Glaser Selina, Kretzmer Helene, Kolassa Iris Tatjana, Schlesner Matthias, Fischer Anja, Fenske Isabell, Siebert Reiner, Ammerpohl Ole
Institute of Human Genetics, Ulm University and Ulm University Medical Center, Albert-Einstein-Allee 11, Ulm 89081, Germany.
Department of Genome Regulation, Max Planck Institute for Molecular Genetics, Ihnestraße 63-73, Berlin 14195, Germany.
NAR Genom Bioinform. 2024 Dec 18;6(4):lqae181. doi: 10.1093/nargab/lqae181. eCollection 2024 Dec.
Illumina-based BeadChip arrays have revolutionized genome-wide DNA methylation profiling, pushing it into diagnostics. However, comprehensive quality assessment remains challenging within a wide range of available tissue materials and sample preparation methods. This study tackles two critical issues: differentiating between biological effects and technical artefacts in suboptimal quality samples and the impact of the first sample on the Illumina-like normalization algorithm. We introduce three quality control scores based on global DNA methylation distribution (DB-Score), bin distance from copy number variation analysis (BIN-Score) and consistently methylated CpGs (CM-Score) that rely on biological features rather than internal array controls. These scores, designed to be adjustable for different analysis tools and sample cohort characteristics, were explored and benchmarked across independent cohorts. Additionally, we reveal deviations in beta values caused by different sample rankings with the Illumina-like normalization algorithm, verified these with whole-genome methylation sequencing data and showed effects on differential DNA methylation analysis. Our findings underscore the necessity of consistently utilizing a pre-defined normalization sample within the ranking process to boost reproducibility of the Illumina-like normalization algorithm. Overall, our study delivers valuable insights, practical recommendations and R functions designed to enhance reproducibility and quality assurance of DNA methylation analysis, particularly for challenging sample types.

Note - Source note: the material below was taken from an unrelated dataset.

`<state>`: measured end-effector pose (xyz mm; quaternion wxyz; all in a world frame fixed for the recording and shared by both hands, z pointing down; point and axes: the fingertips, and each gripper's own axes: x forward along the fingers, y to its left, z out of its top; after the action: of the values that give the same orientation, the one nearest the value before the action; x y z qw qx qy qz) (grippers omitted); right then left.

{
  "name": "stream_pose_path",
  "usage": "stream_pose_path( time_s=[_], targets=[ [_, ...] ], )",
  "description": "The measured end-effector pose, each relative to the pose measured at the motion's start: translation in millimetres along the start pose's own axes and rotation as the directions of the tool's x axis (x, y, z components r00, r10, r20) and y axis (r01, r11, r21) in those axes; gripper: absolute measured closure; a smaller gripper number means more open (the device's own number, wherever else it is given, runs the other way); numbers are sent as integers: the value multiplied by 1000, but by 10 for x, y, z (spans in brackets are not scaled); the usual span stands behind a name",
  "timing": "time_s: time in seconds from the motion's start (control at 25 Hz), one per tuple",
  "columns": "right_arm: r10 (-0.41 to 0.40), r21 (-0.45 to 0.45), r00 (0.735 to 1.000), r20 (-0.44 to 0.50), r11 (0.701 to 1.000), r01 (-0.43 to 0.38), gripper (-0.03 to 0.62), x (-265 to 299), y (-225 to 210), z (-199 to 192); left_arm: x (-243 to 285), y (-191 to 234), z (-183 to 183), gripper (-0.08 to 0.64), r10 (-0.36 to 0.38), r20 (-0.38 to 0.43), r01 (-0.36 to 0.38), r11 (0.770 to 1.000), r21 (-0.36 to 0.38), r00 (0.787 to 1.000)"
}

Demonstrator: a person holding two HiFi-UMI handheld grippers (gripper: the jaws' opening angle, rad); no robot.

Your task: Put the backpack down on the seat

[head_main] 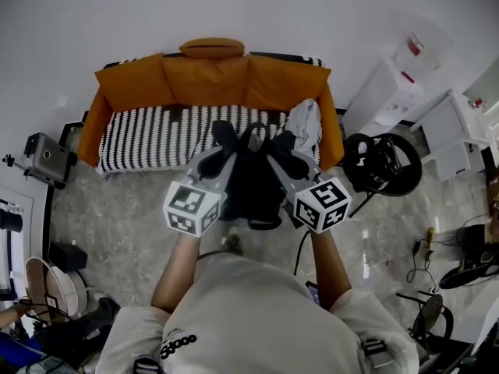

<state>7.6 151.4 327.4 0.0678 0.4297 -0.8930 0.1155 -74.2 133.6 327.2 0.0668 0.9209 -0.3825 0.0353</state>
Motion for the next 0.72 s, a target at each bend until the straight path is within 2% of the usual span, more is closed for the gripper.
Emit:
stream_pose_path(
  time_s=[0.72],
  targets=[
    [-9, 7, 1000, -22, 1000, 9, 518, 1026, -542, 222, 645, 928, 86, 514, -16, -8, 16, 1000, -3, 1000]
  ],
)
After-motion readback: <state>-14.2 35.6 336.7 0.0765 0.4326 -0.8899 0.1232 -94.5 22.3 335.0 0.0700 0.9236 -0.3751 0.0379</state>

基于Illumina的BeadChip阵列彻底改变了全基因组DNA甲基化谱分析,将其推向了诊断领域。然而,在广泛的可用组织材料和样本制备方法中,全面的质量评估仍然具有挑战性。本研究解决了两个关键问题:区分质量欠佳样本中的生物学效应和技术假象,以及第一个样本对类似Illumina归一化算法的影响。我们引入了基于全局DNA甲基化分布的三个质量控制分数(DB分数)、来自拷贝数变异分析的bin距离(BIN分数)和持续甲基化的CpG(CM分数),这些分数依赖于生物学特征而非阵列内部对照。这些分数旨在针对不同的分析工具和样本队列特征进行调整,并在独立队列中进行了探索和基准测试。此外,我们揭示了类似Illumina归一化算法因不同样本排名导致的β值偏差,并用全基因组甲基化测序数据进行了验证,并展示了其对差异DNA甲基化分析的影响。我们的研究结果强调了在排名过程中始终使用预定义归一化样本以提高类似Illumina归一化算法可重复性的必要性。总体而言,我们的研究提供了有价值的见解、实用建议和R函数,旨在提高DNA甲基化分析的可重复性和质量保证,特别是对于具有挑战性的样本类型。